##### Data for processing #####

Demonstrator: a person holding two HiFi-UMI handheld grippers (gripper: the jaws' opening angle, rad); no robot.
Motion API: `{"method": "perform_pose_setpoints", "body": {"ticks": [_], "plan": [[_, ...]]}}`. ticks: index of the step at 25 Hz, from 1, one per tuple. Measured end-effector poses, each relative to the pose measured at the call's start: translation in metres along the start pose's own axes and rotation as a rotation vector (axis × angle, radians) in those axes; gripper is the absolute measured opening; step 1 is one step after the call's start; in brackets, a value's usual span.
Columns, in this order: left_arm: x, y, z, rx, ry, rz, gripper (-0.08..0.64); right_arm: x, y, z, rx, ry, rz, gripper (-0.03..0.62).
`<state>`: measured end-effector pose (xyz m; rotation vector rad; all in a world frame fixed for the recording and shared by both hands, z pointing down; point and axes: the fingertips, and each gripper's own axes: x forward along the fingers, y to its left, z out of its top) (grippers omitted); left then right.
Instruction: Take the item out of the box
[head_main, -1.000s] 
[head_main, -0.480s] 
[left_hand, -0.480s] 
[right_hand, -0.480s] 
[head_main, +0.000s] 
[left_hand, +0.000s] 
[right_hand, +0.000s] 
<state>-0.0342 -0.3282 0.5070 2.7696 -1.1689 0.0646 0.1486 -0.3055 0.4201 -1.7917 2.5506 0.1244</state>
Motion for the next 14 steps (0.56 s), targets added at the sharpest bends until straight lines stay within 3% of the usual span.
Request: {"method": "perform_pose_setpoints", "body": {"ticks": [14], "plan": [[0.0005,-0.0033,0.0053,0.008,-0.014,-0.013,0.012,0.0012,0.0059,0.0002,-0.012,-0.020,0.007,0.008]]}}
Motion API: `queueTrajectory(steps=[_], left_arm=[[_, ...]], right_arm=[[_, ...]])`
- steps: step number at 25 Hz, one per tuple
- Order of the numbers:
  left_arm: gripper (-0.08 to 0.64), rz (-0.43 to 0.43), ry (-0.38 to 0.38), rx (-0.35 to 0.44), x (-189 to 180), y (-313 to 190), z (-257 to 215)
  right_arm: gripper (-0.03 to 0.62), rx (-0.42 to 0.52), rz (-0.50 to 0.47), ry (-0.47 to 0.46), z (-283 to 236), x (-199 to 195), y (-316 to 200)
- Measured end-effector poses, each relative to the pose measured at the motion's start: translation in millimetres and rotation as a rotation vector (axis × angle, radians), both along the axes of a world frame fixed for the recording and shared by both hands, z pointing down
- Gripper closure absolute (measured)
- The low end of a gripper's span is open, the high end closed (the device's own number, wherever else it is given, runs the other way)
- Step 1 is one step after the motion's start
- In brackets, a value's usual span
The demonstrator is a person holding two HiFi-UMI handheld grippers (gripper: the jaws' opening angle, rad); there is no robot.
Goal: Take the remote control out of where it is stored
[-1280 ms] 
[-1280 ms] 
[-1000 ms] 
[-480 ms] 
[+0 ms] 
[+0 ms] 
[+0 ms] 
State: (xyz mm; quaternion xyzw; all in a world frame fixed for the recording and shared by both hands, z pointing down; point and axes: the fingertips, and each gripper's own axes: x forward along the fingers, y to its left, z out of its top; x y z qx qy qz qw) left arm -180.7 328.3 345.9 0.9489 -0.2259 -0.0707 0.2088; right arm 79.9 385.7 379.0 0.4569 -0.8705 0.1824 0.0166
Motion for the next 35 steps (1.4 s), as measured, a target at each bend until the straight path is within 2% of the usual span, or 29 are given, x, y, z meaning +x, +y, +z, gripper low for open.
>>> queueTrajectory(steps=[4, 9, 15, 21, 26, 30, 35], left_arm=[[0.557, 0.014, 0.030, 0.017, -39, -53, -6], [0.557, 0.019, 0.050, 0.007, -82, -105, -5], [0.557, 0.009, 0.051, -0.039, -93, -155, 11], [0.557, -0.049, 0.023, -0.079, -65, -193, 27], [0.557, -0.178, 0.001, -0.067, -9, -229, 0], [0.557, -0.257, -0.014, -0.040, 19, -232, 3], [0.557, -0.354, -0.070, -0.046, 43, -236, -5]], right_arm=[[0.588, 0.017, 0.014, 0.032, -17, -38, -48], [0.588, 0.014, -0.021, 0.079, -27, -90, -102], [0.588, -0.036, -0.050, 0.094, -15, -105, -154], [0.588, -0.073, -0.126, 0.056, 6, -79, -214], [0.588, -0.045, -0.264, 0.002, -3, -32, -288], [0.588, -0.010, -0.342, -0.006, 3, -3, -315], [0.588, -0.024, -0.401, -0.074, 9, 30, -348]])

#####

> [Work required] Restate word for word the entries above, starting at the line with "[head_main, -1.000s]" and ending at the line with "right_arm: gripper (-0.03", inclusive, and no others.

> [Task response]
[head_main, -1.000s] 
[head_main, -0.480s] 
[left_hand, -0.480s] 
[right_hand, -0.480s] 
[head_main, +0.000s] 
[left_hand, +0.000s] 
[right_hand, +0.000s] 
<state>-0.0342 -0.3282 0.5070 2.7696 -1.1689 0.0646 0.1486 -0.3055 0.4201 -1.7917 2.5506 0.1244</state>
Motion for the next 14 steps (0.56 s), targets added at the sharpest bends until straight lines stay within 3% of the usual span.
Request: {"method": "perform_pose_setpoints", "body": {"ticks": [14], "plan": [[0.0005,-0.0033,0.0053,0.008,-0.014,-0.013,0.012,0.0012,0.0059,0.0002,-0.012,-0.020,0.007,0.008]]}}
Motion API: `queueTrajectory(steps=[_], left_arm=[[_, ...]], right_arm=[[_, ...]])`
- steps: step number at 25 Hz, one per tuple
- Order of the numbers:
  left_arm: gripper (-0.08 to 0.64), rz (-0.43 to 0.43), ry (-0.38 to 0.38), rx (-0.35 to 0.44), x (-189 to 180), y (-313 to 190), z (-257 to 215)
  right_arm: gripper (-0.03 to 0.62), rx (-0.42 to 0.52), rz (-0.50 to 0.47), ry (-0.47 to 0.46), z (-283 to 236), x (-199 to 195), y (-316 to 200)

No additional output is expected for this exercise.